It has been suggested that i turn down the mandrel or sand it down a thou or two.

I have no lathe. If i sand it, how do i know it will remain concentric and to be honest, why should i need to modify in such a way.. Surely the bloody things should be set up to give the correct neck tension using commercial brass from the outset ? And yes i did try turning the brass 180 degs to increase tension, it doesn't work..

I can be a bit of a Victor meldrew when things dont work like they should. The dies now reside in a draw gathering dust and my utter contempt... :o

 

EUREKA !!!! Ive sussed it.... All this time i've been setting up the collet sizing die as i would any other, that is, ram up, screw the die down till it touches the case holder then back it off a tad.. No wonder i couldn't get it to work ! Thanks to your input guys, i set it up so the press doesn't "cam over " and the case holder presses against the die bottom.
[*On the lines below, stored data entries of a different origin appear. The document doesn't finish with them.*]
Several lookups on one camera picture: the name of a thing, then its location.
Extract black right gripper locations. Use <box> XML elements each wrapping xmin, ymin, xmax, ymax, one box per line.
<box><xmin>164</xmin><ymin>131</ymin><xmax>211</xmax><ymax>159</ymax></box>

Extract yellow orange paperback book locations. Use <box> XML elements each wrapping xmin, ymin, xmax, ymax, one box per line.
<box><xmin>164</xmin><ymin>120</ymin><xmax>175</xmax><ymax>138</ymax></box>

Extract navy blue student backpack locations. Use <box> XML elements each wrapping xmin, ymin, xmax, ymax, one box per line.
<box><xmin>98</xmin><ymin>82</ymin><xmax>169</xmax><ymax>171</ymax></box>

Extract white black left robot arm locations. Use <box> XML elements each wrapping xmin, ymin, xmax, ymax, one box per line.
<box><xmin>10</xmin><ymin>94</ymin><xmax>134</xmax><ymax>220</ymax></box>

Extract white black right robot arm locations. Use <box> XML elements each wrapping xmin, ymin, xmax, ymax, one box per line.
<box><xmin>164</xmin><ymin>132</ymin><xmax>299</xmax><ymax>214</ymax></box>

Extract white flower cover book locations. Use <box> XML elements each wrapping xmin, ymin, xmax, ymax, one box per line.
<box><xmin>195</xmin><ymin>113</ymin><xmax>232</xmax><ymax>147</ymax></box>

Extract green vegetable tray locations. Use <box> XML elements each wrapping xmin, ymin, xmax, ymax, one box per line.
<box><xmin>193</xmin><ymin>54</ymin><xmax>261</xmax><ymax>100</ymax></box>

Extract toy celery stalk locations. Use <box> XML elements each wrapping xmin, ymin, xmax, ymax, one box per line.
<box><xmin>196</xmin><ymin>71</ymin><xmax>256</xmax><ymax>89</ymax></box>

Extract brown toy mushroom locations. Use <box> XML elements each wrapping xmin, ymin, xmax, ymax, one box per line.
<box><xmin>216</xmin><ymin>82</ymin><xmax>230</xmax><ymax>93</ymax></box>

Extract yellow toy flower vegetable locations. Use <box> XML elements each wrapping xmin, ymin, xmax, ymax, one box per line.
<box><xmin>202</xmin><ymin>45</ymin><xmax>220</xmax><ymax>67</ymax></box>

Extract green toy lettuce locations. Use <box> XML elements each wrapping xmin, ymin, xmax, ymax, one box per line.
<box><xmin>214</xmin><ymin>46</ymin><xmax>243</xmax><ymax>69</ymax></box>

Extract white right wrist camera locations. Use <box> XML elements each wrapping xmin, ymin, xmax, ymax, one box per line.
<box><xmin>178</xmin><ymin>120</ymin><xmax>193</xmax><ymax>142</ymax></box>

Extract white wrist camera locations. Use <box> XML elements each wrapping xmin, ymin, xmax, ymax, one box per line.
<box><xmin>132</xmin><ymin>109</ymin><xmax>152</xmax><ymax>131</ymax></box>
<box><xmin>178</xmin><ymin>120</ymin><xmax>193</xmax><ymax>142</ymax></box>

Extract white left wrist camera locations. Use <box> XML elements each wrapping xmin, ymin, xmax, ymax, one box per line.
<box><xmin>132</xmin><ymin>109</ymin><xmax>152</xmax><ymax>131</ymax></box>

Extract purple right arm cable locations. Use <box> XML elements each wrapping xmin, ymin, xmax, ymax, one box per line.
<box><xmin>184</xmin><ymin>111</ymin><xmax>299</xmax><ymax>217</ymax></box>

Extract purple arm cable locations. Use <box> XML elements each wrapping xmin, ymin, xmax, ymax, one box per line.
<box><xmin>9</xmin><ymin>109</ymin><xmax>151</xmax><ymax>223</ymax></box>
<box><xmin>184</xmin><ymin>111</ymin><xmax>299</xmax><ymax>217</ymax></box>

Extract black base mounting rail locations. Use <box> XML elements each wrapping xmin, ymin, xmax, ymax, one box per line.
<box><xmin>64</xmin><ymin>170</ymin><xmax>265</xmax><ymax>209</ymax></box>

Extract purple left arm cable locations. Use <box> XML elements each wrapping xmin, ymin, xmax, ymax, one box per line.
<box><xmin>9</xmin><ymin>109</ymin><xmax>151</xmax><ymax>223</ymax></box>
Offered a few .223 cases into the die and checked bullet for fit.. It doesn't fall through !!! :D

 

Thought i'd carry on and load a few rounds and check their concentricty against the full length sized rounds... Man what a difference..

Full length sized rounds had an average run out of 0.20 mm, the lowest of the batch was 0.10 mm.

The collet sized rounds never exceeded 0.05 mm runout and some were 0.03 mm.

Damn all this time i was just setting the bugger up wrong.....

 

Grant...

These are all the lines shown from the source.